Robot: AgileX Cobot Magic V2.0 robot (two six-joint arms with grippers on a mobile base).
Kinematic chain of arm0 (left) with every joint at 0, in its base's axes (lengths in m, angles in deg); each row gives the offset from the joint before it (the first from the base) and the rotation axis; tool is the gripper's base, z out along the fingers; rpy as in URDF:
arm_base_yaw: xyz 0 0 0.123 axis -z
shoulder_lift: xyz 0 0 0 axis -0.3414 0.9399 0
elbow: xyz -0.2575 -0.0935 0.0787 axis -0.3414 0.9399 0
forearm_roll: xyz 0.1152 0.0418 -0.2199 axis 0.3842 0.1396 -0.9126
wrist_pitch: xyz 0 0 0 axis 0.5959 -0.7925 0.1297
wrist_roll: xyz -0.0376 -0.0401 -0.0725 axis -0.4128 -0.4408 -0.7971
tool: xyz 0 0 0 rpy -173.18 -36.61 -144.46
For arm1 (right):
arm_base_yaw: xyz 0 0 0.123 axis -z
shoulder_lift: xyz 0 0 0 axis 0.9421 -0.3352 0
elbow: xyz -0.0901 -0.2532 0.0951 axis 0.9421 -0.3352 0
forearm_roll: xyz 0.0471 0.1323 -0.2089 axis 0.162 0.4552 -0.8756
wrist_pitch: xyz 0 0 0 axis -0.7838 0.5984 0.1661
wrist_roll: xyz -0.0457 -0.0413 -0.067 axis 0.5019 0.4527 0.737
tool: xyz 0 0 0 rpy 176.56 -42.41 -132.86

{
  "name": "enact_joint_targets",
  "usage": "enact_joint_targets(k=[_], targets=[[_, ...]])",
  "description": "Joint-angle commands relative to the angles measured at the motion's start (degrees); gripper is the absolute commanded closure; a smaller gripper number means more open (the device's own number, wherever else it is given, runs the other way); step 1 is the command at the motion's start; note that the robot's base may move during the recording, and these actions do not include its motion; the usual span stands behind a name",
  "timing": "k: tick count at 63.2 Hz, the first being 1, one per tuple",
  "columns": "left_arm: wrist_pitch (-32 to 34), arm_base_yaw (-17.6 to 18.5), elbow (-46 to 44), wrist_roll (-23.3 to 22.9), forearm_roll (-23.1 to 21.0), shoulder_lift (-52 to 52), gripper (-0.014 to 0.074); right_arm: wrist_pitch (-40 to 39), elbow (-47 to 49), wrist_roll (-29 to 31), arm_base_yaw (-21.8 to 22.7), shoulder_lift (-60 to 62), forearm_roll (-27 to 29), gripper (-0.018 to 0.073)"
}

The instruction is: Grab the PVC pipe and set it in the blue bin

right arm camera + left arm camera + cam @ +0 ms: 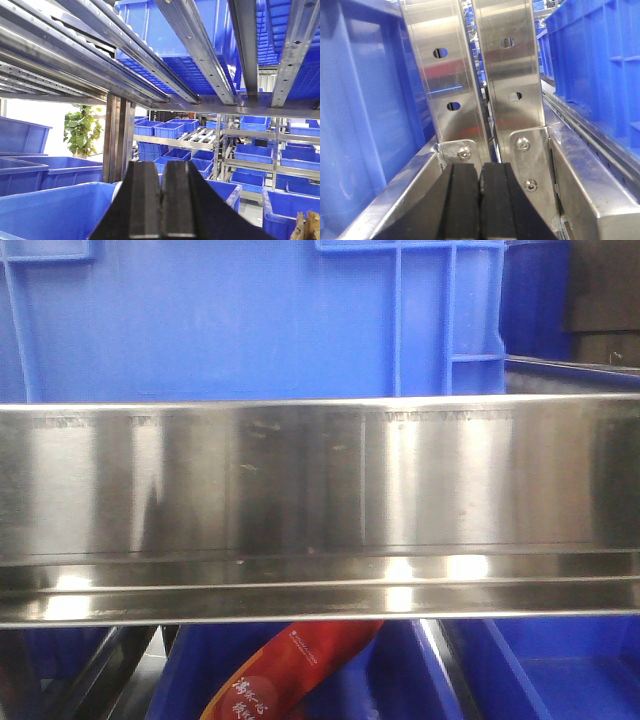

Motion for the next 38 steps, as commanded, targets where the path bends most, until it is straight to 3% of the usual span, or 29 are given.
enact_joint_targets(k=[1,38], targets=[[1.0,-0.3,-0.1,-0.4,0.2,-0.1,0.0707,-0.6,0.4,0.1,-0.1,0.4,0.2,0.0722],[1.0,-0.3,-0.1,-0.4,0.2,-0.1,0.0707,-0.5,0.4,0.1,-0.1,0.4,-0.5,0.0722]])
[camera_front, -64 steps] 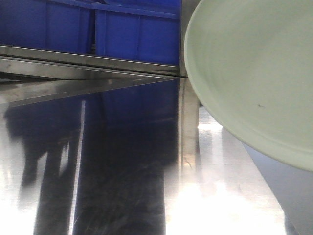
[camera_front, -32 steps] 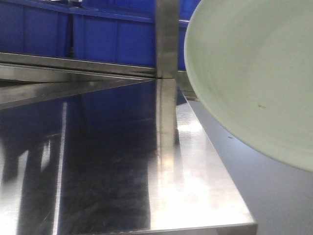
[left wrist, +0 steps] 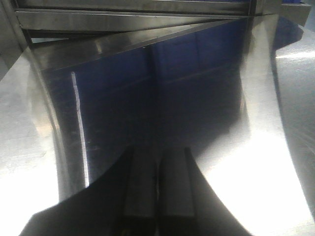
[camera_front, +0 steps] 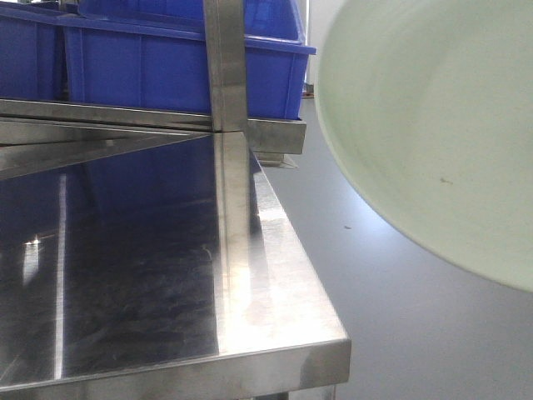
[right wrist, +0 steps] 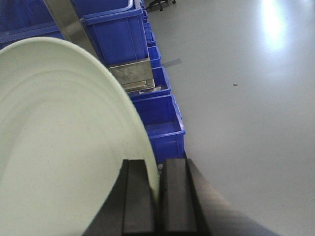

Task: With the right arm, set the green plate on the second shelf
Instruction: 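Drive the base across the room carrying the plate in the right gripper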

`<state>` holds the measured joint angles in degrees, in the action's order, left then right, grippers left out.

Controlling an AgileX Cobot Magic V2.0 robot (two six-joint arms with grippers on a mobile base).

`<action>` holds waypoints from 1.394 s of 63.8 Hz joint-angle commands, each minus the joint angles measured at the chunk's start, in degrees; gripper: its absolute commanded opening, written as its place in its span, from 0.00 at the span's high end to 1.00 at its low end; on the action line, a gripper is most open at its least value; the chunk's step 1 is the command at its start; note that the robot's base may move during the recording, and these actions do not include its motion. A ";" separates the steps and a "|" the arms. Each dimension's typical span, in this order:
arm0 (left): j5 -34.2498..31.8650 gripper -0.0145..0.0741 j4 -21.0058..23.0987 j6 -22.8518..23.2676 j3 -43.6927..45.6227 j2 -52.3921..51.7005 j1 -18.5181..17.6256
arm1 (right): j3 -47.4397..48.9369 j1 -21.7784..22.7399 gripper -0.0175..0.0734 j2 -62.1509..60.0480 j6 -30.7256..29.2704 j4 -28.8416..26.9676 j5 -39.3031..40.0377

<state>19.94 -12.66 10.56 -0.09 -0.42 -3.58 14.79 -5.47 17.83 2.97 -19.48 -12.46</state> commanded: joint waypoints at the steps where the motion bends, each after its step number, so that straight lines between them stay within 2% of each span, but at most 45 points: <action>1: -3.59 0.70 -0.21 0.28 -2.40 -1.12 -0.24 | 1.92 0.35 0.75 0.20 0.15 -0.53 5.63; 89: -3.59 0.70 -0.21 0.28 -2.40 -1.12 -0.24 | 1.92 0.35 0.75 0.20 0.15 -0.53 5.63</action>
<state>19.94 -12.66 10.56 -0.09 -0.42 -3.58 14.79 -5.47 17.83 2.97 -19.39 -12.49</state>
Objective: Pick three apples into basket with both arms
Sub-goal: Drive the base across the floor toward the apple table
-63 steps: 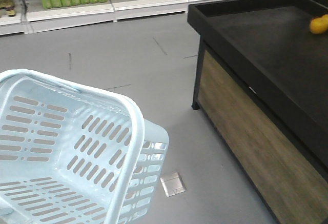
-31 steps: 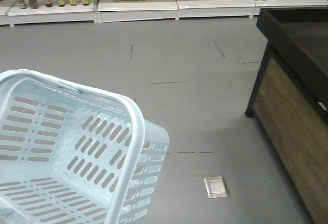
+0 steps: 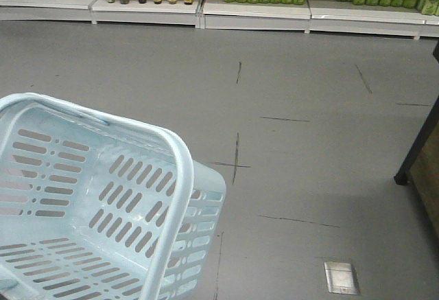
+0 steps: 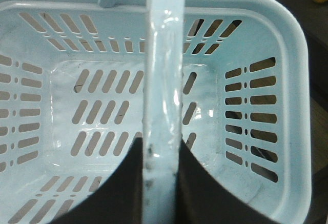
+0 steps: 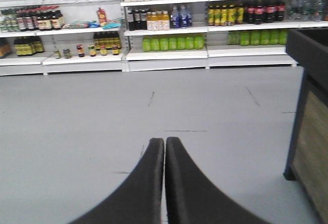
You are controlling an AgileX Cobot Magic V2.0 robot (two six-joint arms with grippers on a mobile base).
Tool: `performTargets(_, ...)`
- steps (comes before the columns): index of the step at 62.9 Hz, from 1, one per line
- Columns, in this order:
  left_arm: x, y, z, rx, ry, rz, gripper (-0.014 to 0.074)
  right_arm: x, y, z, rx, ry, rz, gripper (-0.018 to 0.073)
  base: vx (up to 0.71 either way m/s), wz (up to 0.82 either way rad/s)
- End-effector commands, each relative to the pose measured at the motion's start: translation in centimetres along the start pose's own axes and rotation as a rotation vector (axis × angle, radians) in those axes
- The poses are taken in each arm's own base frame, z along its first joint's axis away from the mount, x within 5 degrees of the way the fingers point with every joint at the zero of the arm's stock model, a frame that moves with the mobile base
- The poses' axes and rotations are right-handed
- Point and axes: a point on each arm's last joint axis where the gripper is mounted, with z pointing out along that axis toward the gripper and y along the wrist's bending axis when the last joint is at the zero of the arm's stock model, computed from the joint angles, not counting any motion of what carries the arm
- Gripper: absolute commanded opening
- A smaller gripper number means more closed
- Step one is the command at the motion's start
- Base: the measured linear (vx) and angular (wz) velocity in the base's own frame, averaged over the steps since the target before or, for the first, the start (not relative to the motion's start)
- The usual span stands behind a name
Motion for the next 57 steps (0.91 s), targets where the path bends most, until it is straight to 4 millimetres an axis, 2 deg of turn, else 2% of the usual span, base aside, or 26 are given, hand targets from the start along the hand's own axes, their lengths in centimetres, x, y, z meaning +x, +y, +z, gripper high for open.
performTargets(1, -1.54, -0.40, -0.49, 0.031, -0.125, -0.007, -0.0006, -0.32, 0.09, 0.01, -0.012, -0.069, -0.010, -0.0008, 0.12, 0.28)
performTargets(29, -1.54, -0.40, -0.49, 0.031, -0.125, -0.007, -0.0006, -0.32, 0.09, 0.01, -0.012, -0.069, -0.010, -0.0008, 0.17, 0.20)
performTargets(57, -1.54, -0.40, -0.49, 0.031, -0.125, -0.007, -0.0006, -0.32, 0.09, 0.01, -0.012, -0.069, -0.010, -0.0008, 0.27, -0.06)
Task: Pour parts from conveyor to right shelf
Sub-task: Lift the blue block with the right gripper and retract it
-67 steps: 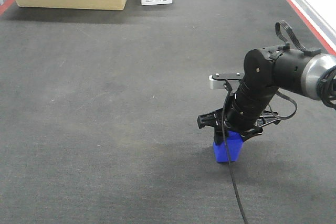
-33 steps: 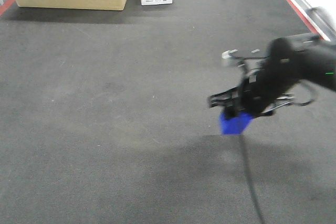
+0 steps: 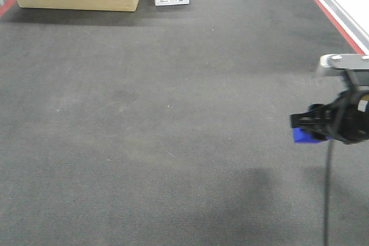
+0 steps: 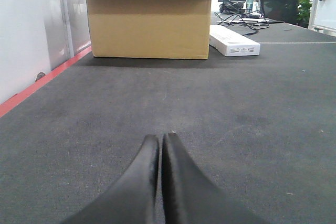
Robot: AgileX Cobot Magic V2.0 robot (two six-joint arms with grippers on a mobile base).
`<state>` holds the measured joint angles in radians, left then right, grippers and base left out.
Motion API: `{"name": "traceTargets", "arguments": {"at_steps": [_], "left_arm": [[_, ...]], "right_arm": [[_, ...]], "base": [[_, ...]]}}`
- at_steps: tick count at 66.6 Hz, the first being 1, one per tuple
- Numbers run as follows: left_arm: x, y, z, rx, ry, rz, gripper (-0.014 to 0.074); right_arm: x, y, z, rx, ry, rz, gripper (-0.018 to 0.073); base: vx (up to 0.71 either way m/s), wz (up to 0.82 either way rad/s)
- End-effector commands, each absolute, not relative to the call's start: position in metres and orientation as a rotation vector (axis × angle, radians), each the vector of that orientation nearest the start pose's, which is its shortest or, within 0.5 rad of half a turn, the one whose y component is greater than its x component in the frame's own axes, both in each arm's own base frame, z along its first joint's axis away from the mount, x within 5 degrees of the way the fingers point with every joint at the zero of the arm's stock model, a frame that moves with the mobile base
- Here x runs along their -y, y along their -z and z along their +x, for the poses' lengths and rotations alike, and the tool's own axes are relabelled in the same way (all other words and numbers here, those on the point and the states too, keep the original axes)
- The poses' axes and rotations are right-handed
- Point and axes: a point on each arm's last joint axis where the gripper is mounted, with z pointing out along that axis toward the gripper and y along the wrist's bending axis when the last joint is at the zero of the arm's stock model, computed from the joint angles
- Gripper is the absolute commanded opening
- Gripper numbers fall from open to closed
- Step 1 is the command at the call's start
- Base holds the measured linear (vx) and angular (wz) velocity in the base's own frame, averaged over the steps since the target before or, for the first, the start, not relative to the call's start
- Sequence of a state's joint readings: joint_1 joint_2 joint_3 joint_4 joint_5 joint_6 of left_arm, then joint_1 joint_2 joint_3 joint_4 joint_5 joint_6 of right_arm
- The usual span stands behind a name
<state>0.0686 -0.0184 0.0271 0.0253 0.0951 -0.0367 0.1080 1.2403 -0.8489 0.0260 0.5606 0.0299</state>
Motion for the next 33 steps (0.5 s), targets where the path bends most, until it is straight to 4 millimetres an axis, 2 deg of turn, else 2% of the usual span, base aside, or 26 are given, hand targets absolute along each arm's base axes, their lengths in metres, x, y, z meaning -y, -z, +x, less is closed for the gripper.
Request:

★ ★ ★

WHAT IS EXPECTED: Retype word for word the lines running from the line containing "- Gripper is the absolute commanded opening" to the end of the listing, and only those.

EXERCISE ANSWER:
- Gripper is the absolute commanded opening
- Gripper numbers fall from open to closed
- Step 1 is the command at the call's start
- Base holds the measured linear (vx) and angular (wz) velocity in the base's own frame, averaged over the steps since the target before or, for the first, the start, not relative to the call's start
- Sequence of a state's joint readings: joint_1 joint_2 joint_3 joint_4 joint_5 joint_6 of left_arm, then joint_1 joint_2 joint_3 joint_4 joint_5 joint_6 of right_arm
- The usual span stands behind a name
<state>0.0686 -0.0184 0.0271 0.0253 0.0951 -0.0367 0.1080 1.2403 -0.8489 0.0260 0.5606 0.0299</state>
Motion for the next 33 steps (0.5 s), targets where the path bends most, until it is straight to 4 millimetres an axis, 2 deg of turn, else 2% of the usual span, base aside, or 26 are given, hand targets absolute along each arm's base axes, their lengths in metres, x, y, z meaning -y, -z, +x, less is closed for the gripper.
Request:

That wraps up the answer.